2.a. An in-kind contribution to a state political party may be accepted only by the chairperson of the
state political party or by the chairperson's designee or designees whose names are on file with the
division in a form acceptable to the division before the date of the written notice required in
sub-subparagraph b. An in-kind contribution to a county political party may be accepted only by the
chairperson of the county political party or by the county chairperson's designee or designees whose
names are on file with the supervisor of elections of the respective county before the date of the written
notice required in sub-subparagraph b. An in-kind contribution to an affiliated party committee may be
accepted only by the leader of the affiliated party committee as defined in s. 103.092 or by the leader's
designee or designees whose names are on file with the division in a form acceptable to the division before
the date of the written notice required in sub-subparagraph b.

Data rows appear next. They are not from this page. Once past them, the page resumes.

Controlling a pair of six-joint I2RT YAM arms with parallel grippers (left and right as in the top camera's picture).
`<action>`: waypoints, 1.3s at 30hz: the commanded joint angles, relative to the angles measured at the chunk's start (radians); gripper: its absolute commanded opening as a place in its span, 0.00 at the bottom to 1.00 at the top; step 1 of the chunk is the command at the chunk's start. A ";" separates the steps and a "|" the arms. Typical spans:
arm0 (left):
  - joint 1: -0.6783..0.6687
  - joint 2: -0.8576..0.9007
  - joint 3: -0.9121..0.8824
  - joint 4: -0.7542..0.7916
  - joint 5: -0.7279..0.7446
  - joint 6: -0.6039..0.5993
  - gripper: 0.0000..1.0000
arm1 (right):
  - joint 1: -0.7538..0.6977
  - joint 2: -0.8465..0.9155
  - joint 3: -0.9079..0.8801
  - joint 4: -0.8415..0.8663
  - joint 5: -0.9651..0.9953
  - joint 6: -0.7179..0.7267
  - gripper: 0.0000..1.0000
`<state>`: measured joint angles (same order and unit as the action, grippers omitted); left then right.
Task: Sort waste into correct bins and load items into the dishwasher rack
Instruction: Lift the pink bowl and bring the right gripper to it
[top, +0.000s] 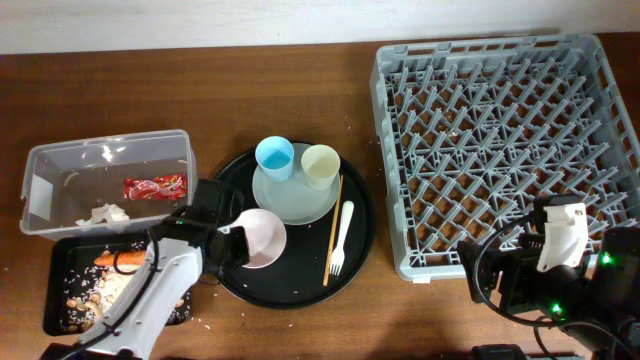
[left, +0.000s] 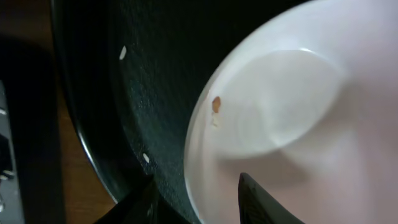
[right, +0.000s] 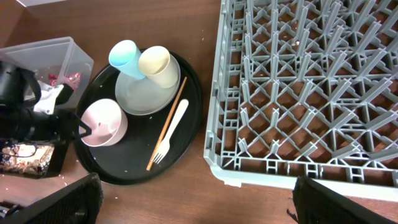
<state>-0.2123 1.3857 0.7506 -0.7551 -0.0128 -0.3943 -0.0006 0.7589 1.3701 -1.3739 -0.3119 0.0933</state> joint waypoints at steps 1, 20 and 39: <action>-0.004 0.006 -0.017 0.029 -0.003 -0.024 0.31 | -0.006 0.008 0.014 -0.001 0.013 -0.012 0.99; -0.004 0.006 -0.040 0.081 -0.002 -0.039 0.01 | -0.006 0.008 0.014 -0.018 0.062 -0.012 0.99; -0.159 0.006 0.642 -0.285 0.200 0.006 0.00 | 0.213 0.579 0.299 -0.052 -0.091 -0.027 0.63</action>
<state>-0.3279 1.3914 1.3746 -1.0462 0.1658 -0.4068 0.1448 1.3476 1.6531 -1.4597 -0.4660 -0.0170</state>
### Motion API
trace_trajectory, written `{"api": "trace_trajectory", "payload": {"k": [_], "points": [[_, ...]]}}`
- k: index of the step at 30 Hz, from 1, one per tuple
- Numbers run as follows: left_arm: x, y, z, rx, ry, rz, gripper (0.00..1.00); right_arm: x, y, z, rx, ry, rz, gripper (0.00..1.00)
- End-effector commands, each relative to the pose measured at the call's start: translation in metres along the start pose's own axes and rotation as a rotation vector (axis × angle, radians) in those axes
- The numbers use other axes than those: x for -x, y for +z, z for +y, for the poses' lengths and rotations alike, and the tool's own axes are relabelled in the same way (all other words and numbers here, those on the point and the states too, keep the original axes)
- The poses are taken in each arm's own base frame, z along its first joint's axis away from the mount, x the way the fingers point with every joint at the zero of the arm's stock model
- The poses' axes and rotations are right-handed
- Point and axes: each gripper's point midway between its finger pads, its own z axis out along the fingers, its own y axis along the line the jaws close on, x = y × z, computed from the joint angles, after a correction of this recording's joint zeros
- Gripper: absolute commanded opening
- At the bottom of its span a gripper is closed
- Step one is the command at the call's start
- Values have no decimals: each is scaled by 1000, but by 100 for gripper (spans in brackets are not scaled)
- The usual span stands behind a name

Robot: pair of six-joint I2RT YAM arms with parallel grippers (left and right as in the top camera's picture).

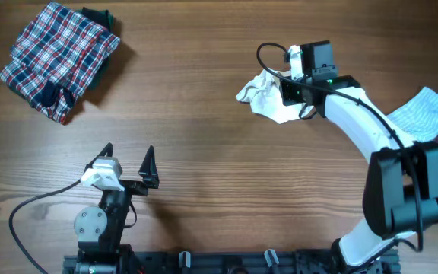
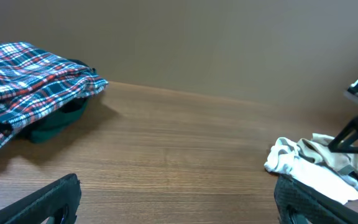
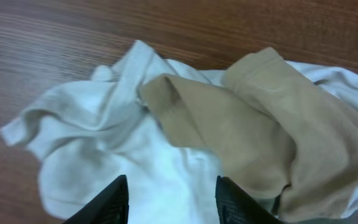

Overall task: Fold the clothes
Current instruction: 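Release the garments and raise the right gripper away, then reach the left gripper to the white t-shirt and grasp its edge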

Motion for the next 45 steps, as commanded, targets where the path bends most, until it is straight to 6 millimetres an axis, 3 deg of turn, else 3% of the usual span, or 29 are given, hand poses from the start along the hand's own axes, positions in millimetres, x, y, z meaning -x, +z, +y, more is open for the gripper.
{"api": "trace_trajectory", "payload": {"k": [1,4,9,11,18,24,28,33,36,40,44,45], "points": [[3,0,7,38,19,-16,100,-5,11,-11,-61,-10,22,48],[2,0,-4,-26,13,-11,100,-5,12,-11,-61,-10,21,49],[14,-17,-74,-434,57,-40,100,3,12,-11,-61,5,-9,48],[16,-25,-89,-530,65,-44,100,6,12,-12,-62,29,-24,48],[20,-22,-90,-525,-62,18,100,11,7,-36,-93,216,-36,52],[28,-3,-83,-461,-50,92,100,14,-12,-63,-98,313,-46,63],[46,11,-94,-495,-69,158,100,25,-36,-85,-122,359,-108,74],[63,43,-120,-559,-39,354,100,42,-83,-113,-109,486,-230,74],[69,67,-152,-642,-35,445,100,41,-98,-122,-80,512,-247,73],[59,90,-194,-784,-71,458,100,27,-97,-132,-86,520,-205,70],[7,111,-214,-759,-72,576,100,25,-97,-132,-89,499,-193,70],[-17,122,-219,-711,-76,637,100,25,-97,-132,-88,501,-196,70]]}}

b. A person making an in-kind contribution to a state or county political party or affiliated party
committee must provide prior written notice of the contribution to a person described in sub-subparagraph
a. The prior written notice must be signed and dated and may be provided by an electronic or facsimile
message. However, prior written notice is not required for an in-kind contribution that consists of food and
beverage in an aggregate amount not exceeding $1,500 which is consumed at a single sitting or event if
such in-kind contribution is accepted in advance by a person specified in sub-subparagraph a.
c. A person described in sub-subparagraph a. may accept an in-kind contribution requiring prior
written notice only in a writing that is dated before the in-kind contribution is made. Failure to obtain the
required written acceptance of an in-kind contribution to a state or county political party or affiliated
party committee constitutes a refusal of the contribution.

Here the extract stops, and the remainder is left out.